◆ EXERCISE GOAL
Reproduce the entire listing word for word.

◆ DATA SECTION
%%
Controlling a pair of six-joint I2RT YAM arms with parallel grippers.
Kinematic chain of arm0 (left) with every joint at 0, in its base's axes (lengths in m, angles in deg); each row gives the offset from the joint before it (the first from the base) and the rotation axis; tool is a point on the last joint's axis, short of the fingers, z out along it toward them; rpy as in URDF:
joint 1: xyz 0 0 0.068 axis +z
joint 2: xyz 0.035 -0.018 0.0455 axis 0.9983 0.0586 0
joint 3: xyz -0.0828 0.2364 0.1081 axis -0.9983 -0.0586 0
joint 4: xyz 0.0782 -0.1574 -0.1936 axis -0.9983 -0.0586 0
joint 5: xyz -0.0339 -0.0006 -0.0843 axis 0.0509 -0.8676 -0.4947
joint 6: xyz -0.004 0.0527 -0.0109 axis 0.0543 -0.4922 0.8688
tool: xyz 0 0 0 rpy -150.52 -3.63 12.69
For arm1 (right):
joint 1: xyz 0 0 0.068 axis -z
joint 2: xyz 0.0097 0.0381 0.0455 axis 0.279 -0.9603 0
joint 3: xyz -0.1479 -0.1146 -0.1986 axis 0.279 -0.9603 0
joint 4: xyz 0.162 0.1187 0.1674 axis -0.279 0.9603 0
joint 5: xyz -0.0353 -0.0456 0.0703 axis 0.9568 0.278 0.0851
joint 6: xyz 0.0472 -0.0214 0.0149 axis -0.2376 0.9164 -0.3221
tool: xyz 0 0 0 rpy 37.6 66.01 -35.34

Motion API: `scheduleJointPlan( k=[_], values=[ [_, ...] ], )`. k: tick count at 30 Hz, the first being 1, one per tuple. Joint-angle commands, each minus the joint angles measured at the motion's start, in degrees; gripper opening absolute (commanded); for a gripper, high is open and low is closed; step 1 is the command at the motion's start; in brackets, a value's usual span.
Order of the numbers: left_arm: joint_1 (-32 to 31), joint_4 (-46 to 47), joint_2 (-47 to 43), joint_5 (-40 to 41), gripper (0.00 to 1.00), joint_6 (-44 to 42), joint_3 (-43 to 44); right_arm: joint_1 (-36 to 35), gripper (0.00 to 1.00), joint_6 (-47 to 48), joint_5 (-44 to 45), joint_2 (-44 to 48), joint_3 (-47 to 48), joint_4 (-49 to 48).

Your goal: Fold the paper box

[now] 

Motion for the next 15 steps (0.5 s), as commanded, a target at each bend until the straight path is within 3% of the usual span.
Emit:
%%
◆ SOLVED EXERCISE
Controlling a pair of six-joint I2RT YAM arms with parallel grippers.
Kinematic chain of arm0 (left) with every joint at 0, in its base's axes (lengths in m, angles in deg); each row gives the offset from the joint before it (the first from the base) and the rotation axis; tool is a point on the last joint's axis, short of the fingers, z out along it toward them; rpy as in URDF:
joint 1: xyz 0 0 0.068 axis +z
joint 2: xyz 0.035 -0.018 0.0455 axis 0.9983 0.0586 0
joint 3: xyz -0.0828 0.2364 0.1081 axis -0.9983 -0.0586 0
joint 4: xyz 0.0782 -0.1574 -0.1936 axis -0.9983 -0.0586 0
joint 5: xyz -0.0339 -0.0006 -0.0843 axis 0.0509 -0.8676 -0.4947
joint 6: xyz -0.004 0.0527 -0.0109 axis 0.0543 -0.4922 0.8688
tool: xyz 0 0 0 rpy -150.52 -3.63 12.69
For arm1 (right):
joint 1: xyz 0 0 0.068 axis -z
joint 2: xyz 0.0097 0.0381 0.0455 axis 0.279 -0.9603 0
joint 3: xyz -0.1479 -0.1146 -0.1986 axis 0.279 -0.9603 0
joint 4: xyz 0.162 0.1187 0.1674 axis -0.279 0.9603 0
joint 5: xyz -0.0353 -0.0456 0.0703 axis 0.9568 0.278 0.0851
joint 6: xyz 0.0472 -0.0214 0.0149 axis -0.2376 0.9164 -0.3221
tool: xyz 0 0 0 rpy 37.6 66.01 -35.34

Motion API: `scheduleJointPlan( k=[_], values=[ [_, ...] ], )`. k: tick count at 30 Hz, the first being 1, one per tuple. Joint-angle commands, each minus the joint angles measured at the motion's start, in degrees; gripper opening absolute (commanded); for a gripper, high is open and low is closed; step 1 is the command at the motion's start; in brackets, a value's usual span.
Order of the numbers: left_arm: joint_1 (-32 to 31), joint_4 (-46 to 47), joint_2 (-47 to 43), joint_5 (-40 to 41), gripper (0.00 to 1.00), joint_6 (-44 to 42), joint_3 (-43 to 44); right_arm: joint_1 (-36 to 35), gripper (0.00 to 1.00), joint_6 (-47 to 48), joint_5 (-44 to 45), joint_2 (-44 to 48), joint_3 (-47 to 48), joint_4 (-49 to 48).

Your goal: Fold the paper box

[now] 

Motion for the next 15 steps (0.5 s), as commanded, a target at each bend until the straight path is within 3% of the usual span.
Emit:

This output has been given in full.